◆ EXERCISE AIM
Below are entries. Pull out all lines containing "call".

-- Opening Marker --

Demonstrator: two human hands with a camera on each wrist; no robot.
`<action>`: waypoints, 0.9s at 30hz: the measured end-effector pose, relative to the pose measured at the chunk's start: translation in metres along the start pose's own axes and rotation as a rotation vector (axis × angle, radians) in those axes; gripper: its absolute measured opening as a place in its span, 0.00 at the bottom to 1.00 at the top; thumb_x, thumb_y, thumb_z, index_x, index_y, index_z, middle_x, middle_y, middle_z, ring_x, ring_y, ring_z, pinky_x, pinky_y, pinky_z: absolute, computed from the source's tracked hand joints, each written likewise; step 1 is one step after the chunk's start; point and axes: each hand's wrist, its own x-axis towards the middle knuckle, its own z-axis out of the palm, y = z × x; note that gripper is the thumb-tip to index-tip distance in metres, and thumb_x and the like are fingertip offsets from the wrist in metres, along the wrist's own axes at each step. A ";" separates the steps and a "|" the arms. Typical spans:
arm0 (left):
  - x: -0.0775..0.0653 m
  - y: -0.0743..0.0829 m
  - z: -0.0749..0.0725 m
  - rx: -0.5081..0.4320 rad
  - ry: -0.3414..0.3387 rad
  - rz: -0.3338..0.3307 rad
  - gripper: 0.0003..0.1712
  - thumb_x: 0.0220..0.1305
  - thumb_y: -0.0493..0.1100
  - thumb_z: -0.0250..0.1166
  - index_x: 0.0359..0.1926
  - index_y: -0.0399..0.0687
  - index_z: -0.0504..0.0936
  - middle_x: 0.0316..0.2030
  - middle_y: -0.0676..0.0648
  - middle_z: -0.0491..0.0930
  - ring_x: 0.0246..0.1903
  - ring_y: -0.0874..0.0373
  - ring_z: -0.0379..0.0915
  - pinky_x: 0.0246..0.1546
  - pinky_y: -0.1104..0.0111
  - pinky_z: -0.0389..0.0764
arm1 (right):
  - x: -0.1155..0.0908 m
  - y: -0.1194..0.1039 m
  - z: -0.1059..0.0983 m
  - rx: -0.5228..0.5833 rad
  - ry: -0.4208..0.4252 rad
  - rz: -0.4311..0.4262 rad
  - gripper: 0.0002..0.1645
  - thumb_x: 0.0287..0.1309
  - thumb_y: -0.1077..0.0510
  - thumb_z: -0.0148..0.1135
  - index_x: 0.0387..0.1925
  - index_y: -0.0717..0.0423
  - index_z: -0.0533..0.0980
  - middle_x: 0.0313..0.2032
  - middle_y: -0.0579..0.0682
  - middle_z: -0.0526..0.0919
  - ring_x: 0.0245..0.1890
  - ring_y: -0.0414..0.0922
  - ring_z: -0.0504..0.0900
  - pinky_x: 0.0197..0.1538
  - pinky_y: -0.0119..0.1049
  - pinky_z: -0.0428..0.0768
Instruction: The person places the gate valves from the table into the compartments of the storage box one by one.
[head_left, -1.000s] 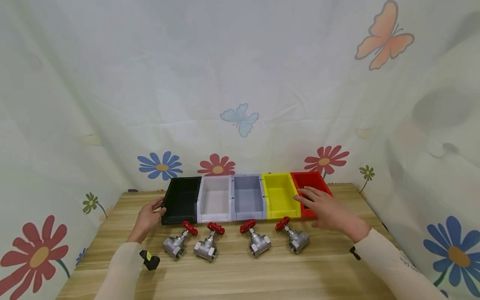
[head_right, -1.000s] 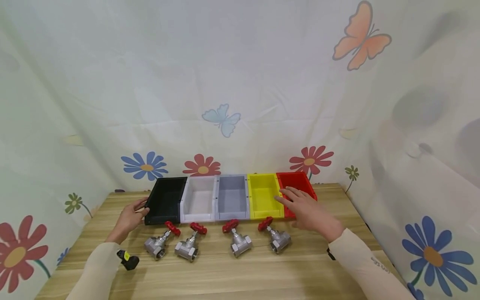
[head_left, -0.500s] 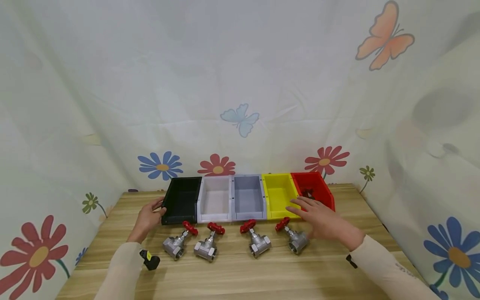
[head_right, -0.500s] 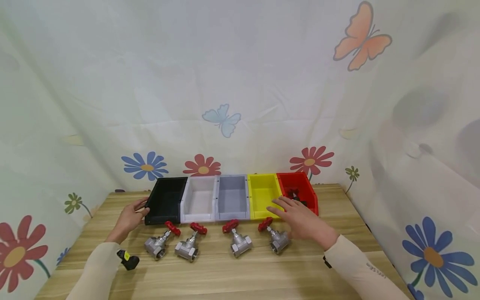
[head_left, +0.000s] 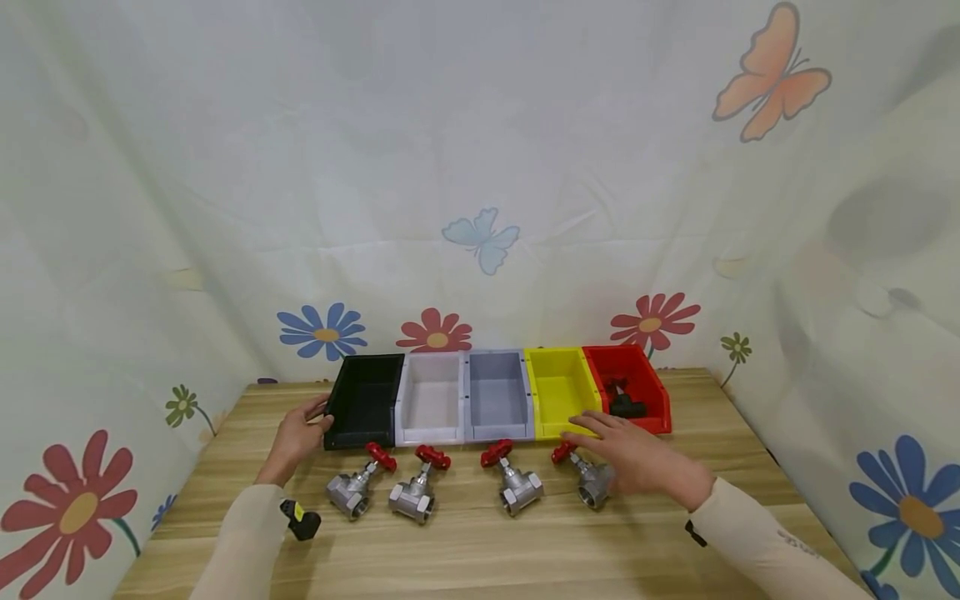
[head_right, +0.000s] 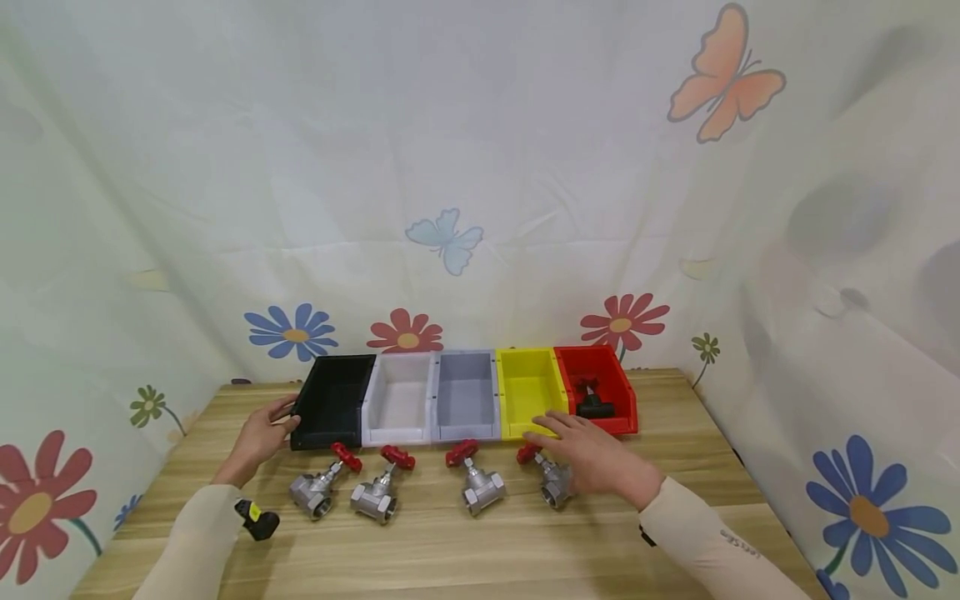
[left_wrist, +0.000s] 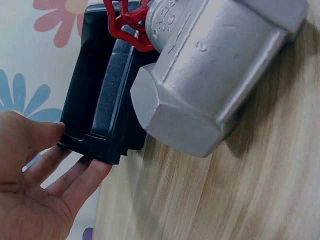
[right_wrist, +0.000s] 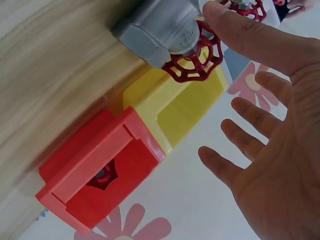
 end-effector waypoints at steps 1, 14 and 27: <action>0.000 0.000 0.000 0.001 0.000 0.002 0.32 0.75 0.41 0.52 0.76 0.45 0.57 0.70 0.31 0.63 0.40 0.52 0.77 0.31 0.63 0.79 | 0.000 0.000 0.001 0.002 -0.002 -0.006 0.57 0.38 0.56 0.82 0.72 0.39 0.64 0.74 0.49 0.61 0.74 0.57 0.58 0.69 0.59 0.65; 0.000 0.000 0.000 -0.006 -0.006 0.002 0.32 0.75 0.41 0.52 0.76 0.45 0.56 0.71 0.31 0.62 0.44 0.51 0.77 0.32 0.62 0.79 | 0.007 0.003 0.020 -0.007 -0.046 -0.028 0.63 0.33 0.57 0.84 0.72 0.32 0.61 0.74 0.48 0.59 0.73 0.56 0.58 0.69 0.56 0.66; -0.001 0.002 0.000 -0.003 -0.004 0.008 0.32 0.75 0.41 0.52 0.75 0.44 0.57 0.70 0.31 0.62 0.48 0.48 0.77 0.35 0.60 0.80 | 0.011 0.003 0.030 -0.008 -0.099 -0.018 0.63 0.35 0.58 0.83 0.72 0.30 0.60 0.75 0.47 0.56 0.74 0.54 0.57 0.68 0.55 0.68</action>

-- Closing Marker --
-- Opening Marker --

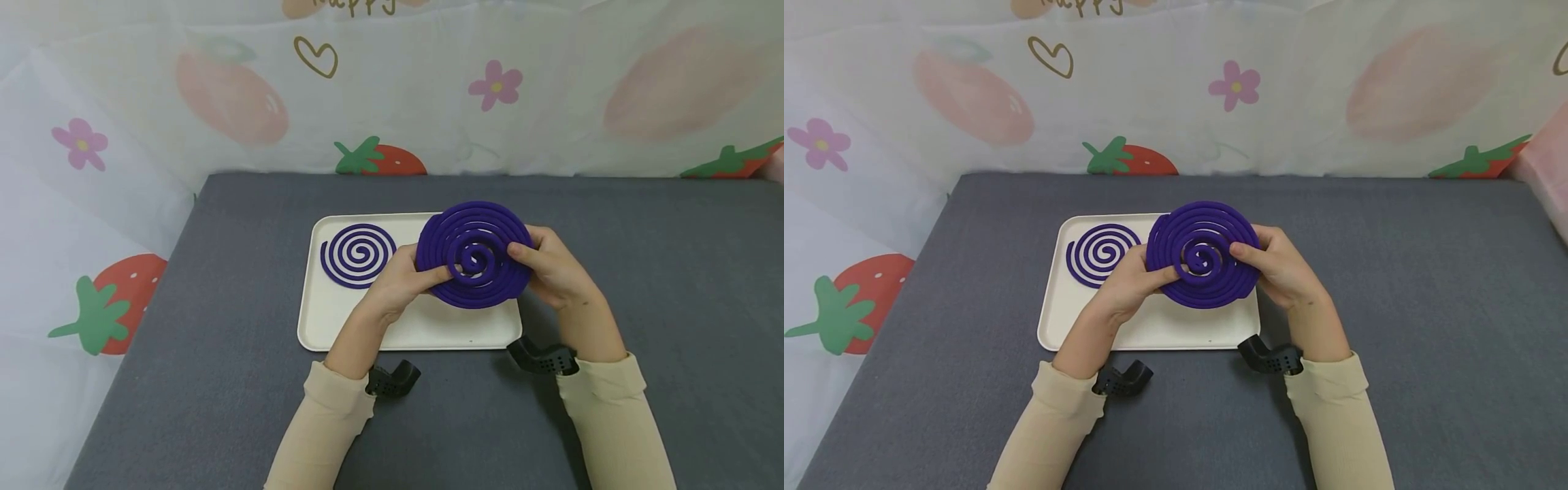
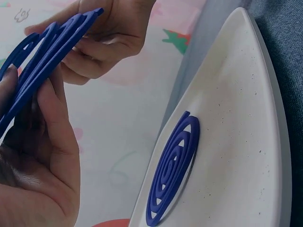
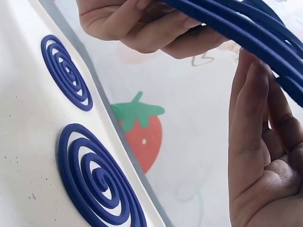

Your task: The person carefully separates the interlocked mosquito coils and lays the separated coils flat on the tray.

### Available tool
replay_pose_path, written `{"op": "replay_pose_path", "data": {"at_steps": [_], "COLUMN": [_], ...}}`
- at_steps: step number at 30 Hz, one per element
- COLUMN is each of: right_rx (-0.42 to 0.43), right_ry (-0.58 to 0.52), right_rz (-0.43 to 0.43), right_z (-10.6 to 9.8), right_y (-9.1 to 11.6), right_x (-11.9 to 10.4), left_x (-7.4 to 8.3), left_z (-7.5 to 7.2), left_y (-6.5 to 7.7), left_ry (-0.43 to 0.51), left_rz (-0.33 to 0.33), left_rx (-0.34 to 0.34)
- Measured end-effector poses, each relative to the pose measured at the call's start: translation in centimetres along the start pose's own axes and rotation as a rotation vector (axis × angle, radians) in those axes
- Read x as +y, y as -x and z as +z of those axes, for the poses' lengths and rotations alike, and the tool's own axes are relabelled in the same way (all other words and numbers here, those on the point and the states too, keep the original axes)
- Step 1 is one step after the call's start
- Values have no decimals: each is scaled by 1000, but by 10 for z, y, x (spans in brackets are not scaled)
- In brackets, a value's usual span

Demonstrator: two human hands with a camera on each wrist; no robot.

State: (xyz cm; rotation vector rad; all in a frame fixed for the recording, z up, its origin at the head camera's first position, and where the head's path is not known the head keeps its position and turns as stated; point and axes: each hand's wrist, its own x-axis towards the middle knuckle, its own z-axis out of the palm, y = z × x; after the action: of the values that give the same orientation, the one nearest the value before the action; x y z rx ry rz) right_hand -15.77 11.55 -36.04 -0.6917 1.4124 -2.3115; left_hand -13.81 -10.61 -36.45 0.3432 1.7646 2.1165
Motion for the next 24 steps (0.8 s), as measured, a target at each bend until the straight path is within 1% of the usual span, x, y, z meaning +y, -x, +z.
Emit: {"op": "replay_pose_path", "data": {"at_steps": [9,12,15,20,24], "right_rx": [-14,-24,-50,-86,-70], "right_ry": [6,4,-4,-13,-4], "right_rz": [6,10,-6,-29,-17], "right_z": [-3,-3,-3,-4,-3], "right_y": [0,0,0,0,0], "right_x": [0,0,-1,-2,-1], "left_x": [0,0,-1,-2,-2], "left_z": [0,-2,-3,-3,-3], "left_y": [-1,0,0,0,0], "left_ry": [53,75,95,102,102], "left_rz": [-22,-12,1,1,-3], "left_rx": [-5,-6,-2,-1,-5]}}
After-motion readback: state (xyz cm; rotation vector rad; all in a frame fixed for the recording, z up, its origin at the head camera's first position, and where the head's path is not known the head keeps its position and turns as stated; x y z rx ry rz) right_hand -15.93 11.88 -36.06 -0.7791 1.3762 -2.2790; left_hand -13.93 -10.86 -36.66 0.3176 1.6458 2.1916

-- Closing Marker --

◆ RESULT FOR THIS EXERCISE
- Measured end-effector poses, each relative to the pose measured at the call's start: translation in centimetres along the start pose's own axes and rotation as a rotation vector (axis × angle, radians) in those axes
- Step 1 is one step after the call's start

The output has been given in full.